> _Action item_
Below are some entries. Repeat exactly the lines from the one with "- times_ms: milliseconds" through the one with "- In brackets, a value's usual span", and only those.

=== Extracted records ===

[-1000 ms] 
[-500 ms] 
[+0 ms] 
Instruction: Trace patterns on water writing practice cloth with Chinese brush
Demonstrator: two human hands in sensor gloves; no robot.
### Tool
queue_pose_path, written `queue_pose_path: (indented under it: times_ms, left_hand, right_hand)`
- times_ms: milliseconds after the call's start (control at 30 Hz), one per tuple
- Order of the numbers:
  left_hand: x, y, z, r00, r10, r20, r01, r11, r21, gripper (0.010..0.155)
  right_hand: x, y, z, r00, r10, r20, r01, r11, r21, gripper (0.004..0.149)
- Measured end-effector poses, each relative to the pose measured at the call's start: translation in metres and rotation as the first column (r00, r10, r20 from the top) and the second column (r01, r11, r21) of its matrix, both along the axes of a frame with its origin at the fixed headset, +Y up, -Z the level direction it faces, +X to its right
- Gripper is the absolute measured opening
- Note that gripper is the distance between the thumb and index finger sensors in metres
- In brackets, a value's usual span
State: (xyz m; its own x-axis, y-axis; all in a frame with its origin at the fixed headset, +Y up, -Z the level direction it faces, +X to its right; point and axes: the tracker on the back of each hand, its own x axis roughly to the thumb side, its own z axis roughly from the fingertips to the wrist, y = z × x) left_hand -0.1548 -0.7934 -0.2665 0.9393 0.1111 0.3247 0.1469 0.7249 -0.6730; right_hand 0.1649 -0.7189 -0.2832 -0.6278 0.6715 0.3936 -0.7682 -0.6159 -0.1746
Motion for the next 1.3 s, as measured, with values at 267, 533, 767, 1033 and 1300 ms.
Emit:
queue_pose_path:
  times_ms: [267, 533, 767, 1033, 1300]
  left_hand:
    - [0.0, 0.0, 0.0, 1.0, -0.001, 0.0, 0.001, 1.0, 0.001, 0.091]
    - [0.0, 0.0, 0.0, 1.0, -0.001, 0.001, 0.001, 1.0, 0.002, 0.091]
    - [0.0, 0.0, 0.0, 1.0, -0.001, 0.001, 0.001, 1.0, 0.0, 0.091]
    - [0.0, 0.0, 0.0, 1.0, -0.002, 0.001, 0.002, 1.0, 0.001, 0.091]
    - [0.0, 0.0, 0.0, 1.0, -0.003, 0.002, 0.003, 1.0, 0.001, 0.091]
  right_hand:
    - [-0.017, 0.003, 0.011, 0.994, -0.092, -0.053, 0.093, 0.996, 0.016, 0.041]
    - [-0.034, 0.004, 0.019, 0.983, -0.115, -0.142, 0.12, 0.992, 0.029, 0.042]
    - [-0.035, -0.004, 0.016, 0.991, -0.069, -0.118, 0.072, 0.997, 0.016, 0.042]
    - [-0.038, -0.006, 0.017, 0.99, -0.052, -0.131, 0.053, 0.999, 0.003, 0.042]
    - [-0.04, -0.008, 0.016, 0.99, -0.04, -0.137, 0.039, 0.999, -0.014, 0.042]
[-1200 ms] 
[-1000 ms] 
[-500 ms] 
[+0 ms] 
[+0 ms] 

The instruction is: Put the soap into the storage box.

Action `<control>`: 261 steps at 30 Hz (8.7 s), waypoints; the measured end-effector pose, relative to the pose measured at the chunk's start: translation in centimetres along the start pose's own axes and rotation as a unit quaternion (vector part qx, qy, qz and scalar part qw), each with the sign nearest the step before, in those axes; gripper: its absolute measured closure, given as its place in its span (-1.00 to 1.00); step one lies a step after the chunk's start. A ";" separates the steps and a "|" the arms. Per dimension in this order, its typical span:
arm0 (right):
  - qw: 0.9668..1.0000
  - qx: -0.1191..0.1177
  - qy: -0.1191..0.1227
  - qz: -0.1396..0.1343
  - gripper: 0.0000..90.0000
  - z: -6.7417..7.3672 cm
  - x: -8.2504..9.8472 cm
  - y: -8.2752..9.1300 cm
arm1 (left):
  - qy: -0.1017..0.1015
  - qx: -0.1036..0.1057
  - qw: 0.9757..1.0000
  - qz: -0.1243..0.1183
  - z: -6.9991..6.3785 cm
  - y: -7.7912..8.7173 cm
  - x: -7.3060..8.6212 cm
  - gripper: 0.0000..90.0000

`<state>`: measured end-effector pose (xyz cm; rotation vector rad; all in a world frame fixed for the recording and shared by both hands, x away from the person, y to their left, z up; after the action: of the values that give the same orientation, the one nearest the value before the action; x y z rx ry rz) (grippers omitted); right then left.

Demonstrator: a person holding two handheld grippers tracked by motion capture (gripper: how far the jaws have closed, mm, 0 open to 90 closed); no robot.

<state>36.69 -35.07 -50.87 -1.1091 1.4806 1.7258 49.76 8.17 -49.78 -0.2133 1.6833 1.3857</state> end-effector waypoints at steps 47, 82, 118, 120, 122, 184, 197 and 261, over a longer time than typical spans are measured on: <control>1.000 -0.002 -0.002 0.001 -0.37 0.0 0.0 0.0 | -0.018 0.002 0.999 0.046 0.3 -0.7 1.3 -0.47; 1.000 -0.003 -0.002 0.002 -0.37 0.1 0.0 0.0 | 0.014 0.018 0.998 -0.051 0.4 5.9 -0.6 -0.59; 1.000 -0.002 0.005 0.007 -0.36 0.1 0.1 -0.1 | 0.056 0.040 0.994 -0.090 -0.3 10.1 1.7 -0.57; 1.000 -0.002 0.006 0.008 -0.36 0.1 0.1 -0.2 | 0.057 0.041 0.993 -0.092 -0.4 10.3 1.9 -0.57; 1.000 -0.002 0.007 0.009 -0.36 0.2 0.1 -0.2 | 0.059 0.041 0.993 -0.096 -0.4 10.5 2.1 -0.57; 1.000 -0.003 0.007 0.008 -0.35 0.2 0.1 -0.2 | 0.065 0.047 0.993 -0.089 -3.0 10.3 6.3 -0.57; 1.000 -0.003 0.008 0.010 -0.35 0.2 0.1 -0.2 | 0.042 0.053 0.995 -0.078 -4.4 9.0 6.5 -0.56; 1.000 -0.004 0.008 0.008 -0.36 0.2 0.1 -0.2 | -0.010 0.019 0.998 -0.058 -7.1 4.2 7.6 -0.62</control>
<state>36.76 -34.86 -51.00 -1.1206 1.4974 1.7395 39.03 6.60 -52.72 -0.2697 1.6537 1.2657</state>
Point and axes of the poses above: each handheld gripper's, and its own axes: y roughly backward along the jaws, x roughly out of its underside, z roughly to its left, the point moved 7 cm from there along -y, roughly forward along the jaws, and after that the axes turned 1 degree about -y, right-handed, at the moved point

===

> _Completed task_
- times_ms: milliseconds after the call's start (control at 30 Hz), one per tuple
- Order of the numbers:
  left_hand: x, y, z, r00, r10, r20, r01, r11, r21, gripper (0.010..0.155)
  right_hand: x, y, z, r00, r10, r20, r01, r11, r21, gripper (0.004..0.149)
- Measured end-effector poses, each relative to the pose measured at the call's start: translation in metres and rotation as the first column (r00, r10, r20 from the top) and the second column (r01, r11, r21) of its matrix, both along the axes of a frame with its origin at the fixed headset, +Y up, -Z the level direction it faces, +X to its right
- Gripper is the absolute measured opening
- Note that gripper is the distance between the thumb and index finger sensors in metres
- In brackets, a value's usual span

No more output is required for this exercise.